YOUR INSTRUCTIONS
Transcribe the entries exactly. Omit the pictures.

DATA IN THIS EXERCISE
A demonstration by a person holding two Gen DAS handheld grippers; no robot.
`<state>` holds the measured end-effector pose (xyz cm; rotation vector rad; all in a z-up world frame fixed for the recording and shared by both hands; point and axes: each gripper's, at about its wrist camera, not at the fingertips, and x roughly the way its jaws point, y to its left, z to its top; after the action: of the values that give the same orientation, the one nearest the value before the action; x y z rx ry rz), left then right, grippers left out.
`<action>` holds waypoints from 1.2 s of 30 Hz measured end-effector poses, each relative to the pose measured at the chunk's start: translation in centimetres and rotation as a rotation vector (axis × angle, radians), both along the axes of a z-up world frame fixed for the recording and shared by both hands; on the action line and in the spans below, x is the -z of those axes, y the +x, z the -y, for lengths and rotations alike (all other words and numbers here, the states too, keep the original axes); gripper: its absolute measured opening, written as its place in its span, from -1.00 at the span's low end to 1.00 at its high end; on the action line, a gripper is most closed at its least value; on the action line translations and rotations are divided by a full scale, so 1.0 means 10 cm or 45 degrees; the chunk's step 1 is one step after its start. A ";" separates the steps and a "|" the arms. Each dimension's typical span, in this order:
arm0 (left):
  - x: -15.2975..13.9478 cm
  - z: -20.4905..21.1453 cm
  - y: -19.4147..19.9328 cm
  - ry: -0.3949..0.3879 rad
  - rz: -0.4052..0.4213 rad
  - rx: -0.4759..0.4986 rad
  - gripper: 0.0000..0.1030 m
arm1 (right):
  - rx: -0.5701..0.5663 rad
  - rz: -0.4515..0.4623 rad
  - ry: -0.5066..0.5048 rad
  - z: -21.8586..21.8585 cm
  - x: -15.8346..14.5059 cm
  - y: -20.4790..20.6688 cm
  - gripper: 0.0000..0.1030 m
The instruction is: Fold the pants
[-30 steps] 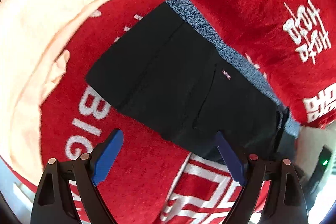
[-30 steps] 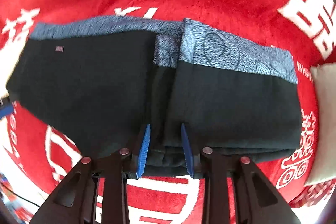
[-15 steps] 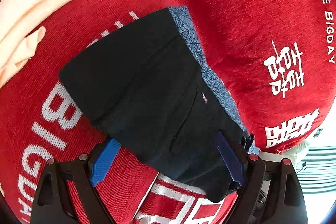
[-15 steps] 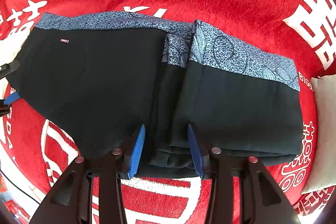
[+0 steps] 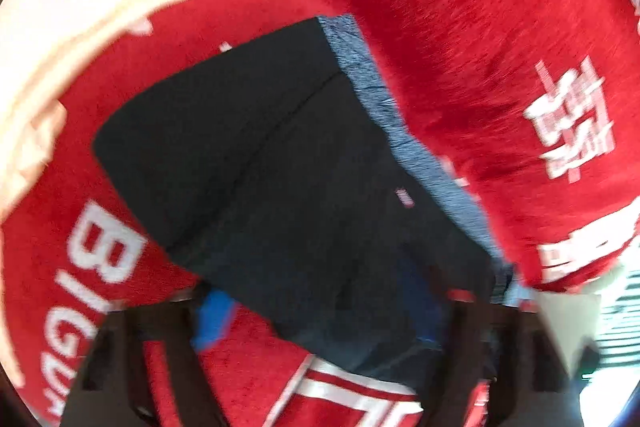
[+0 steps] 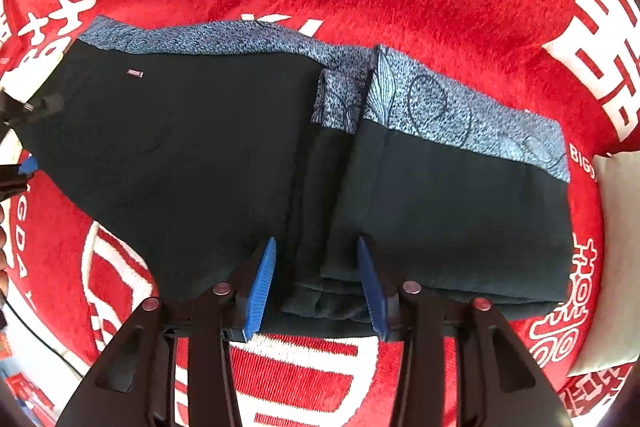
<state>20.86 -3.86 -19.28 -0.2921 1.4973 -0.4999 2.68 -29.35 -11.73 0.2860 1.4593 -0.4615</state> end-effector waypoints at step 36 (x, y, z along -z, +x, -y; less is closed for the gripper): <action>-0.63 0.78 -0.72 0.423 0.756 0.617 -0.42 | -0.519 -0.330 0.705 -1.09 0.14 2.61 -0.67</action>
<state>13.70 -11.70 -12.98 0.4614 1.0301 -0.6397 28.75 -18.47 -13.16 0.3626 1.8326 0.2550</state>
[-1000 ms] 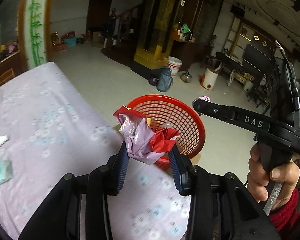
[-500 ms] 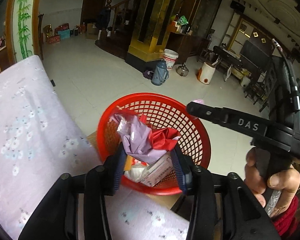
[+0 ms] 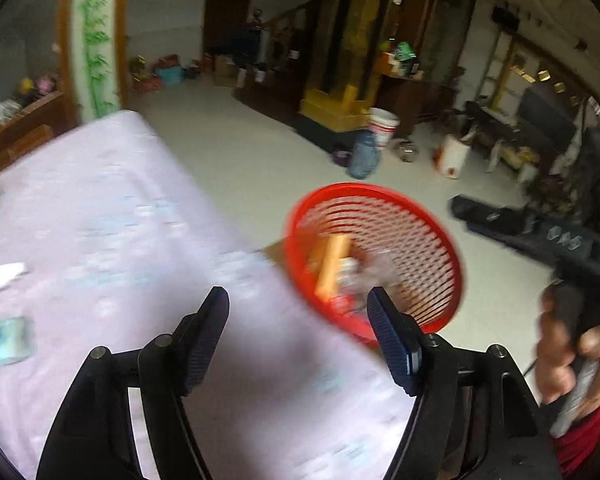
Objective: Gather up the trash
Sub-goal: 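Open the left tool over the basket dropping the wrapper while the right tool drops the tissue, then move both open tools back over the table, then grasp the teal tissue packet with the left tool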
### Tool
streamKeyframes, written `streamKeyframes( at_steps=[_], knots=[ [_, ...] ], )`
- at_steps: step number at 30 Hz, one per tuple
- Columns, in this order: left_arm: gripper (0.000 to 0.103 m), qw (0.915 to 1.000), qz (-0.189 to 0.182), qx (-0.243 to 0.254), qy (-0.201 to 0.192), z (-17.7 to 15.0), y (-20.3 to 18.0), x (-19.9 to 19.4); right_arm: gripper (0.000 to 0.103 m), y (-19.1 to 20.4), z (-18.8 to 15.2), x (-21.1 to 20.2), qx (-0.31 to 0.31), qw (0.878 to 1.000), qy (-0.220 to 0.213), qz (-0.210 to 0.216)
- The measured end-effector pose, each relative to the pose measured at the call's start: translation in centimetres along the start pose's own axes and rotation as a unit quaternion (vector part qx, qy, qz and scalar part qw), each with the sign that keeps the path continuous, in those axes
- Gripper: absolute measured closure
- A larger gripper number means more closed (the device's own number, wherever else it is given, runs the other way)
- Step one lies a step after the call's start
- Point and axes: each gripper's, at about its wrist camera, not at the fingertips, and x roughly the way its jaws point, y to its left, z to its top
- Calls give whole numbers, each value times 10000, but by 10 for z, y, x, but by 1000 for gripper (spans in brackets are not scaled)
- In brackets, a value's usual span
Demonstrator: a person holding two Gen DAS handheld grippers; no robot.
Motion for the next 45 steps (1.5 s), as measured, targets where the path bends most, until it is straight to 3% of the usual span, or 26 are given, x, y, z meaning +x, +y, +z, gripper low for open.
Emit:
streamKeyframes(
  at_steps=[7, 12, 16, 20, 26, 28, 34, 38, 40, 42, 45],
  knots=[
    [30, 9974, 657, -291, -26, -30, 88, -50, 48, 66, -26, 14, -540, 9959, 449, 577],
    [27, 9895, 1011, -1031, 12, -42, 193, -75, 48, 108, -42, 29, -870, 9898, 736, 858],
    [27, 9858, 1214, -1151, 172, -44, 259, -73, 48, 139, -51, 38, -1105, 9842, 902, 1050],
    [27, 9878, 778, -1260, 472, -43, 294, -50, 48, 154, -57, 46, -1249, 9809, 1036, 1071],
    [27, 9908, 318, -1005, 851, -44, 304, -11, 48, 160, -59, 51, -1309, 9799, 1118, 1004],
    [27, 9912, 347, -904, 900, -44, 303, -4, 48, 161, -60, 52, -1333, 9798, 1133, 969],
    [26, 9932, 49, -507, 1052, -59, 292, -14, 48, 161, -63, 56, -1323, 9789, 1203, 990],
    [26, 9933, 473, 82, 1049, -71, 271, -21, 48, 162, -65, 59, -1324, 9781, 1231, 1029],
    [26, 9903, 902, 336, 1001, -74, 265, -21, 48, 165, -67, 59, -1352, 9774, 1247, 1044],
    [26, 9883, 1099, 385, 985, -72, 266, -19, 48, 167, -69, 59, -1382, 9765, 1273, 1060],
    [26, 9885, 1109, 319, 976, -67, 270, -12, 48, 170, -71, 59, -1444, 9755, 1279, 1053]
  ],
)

YOUR SOLUTION
A demonstration by a person holding two Gen DAS handheld grippers; no robot.
`<state>` holds the measured end-effector pose (xyz cm; rotation vector rad; all in a z-up world frame fixed for the recording and shared by both hands; point and axes: each gripper's, at about its wrist camera, not at the fingertips, and x roughly the way its jaws point, y to its left, z to its top; after the action: of the values that give the same orientation, the one nearest the value before the action; x y z rx ry rz), left then right, grippers left out.
`<action>` holds waypoints from 1.2 s of 30 Hz measured end-effector poses, each relative to the pose measured at the chunk's start: translation in centimetres and rotation as a rotation vector (axis × angle, radians), both along the axes of a z-up world frame fixed for the recording and shared by both hands; on the action line and in the spans below, x is the -z of those axes, y the +x, z the -y, for lengths and rotations alike (all other words and numbers here, the states too, keep the original axes); gripper: its absolute measured opening, written as its place in its span, from -1.00 at the span's low end to 1.00 at its high end; on the action line, a gripper is most closed at its least value; on the action line translations and rotations are divided by a full scale, so 1.0 means 10 cm or 45 degrees; the chunk's step 1 is one step after its start. A ";" separates the steps and a "|" the arms. Each dimension's typical span, in this order:
arm0 (left):
  - x: -15.2975..13.9478 cm
  - z: -20.4905..21.1453 cm
  - y: -19.4147..19.9328 cm
  - ry: -0.3949..0.3879 rad
  - rz: -0.4052..0.4213 rad
  - rx: -0.4759..0.4986 rad
  - gripper: 0.0000..0.1030 m
arm1 (right):
  - rx: -0.5701..0.5663 rad
  - rz: -0.4515..0.4623 rad
  - ry: -0.5066..0.5048 rad
  - z: -21.8586..21.8585 cm
  - x: -15.8346..14.5059 cm
  - y: -20.4790..20.6688 cm
  - gripper: 0.0000..0.1030 m
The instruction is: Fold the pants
[-30 steps] 
[-30 steps] 
[-15 steps] 
[-15 steps] 
[+0 steps] 
[+0 steps] 
<state>20.86 -3.86 -19.28 -0.2921 1.4973 -0.4999 2.68 -29.35 -11.73 0.2860 1.4593 -0.4615</state> end-effector waypoints at step 36 (x, y, z along -z, +x, -y; less is closed for the gripper): <action>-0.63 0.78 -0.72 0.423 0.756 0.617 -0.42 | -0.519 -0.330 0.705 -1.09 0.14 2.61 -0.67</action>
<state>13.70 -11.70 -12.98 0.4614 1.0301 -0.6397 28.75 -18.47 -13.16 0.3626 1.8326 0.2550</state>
[-1000 ms] 
[-500 ms] 
[+0 ms] 
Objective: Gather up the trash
Sub-goal: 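Open the left tool over the basket dropping the wrapper while the right tool drops the tissue, then move both open tools back over the table, then grasp the teal tissue packet with the left tool
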### Tool
streamKeyframes, written `streamKeyframes( at_steps=[_], knots=[ [_, ...] ], )`
- at_steps: step number at 30 Hz, one per tuple
- Columns, in this order: left_arm: gripper (0.000 to 0.103 m), qw (0.915 to 1.000), qz (-0.189 to 0.182), qx (-0.243 to 0.254), qy (-0.201 to 0.192), z (-17.7 to 15.0), y (-20.3 to 18.0), x (-19.9 to 19.4); right_arm: gripper (0.000 to 0.103 m), y (-19.1 to 20.4), z (-18.8 to 15.2), x (-21.1 to 20.2), qx (-0.31 to 0.31), qw (0.878 to 1.000), qy (-0.220 to 0.213), qz (-0.210 to 0.216)
- The measured end-effector pose, each relative to the pose measured at the call's start: translation in centimetres along the start pose's own axes and rotation as a unit quaternion (vector part qx, qy, qz and scalar part qw), each with the sign that keeps the path continuous, in those axes
- Gripper: absolute measured closure
- A larger gripper number means more closed (the device's own number, wherever else it is given, runs the other way)
- Step one lies a step after the call's start
- Point and axes: each gripper's, at about its wrist camera, not at the fingertips, and x roughly the way its jaws point, y to its left, z to its top
- Calls give whole numbers, each value times 10000, but by 10 for z, y, x, but by 1000 for gripper (spans in brackets are not scaled)
- In brackets, a value's usual span
Demonstrator: a person holding two Gen DAS handheld grippers; no robot.
Motion for the next 45 steps (1.5 s), as measured, targets where the path bends most, until it is straight to 3% of the usual span, or 26 are given, x, y, z meaning +x, +y, +z, gripper low for open.
Emit:
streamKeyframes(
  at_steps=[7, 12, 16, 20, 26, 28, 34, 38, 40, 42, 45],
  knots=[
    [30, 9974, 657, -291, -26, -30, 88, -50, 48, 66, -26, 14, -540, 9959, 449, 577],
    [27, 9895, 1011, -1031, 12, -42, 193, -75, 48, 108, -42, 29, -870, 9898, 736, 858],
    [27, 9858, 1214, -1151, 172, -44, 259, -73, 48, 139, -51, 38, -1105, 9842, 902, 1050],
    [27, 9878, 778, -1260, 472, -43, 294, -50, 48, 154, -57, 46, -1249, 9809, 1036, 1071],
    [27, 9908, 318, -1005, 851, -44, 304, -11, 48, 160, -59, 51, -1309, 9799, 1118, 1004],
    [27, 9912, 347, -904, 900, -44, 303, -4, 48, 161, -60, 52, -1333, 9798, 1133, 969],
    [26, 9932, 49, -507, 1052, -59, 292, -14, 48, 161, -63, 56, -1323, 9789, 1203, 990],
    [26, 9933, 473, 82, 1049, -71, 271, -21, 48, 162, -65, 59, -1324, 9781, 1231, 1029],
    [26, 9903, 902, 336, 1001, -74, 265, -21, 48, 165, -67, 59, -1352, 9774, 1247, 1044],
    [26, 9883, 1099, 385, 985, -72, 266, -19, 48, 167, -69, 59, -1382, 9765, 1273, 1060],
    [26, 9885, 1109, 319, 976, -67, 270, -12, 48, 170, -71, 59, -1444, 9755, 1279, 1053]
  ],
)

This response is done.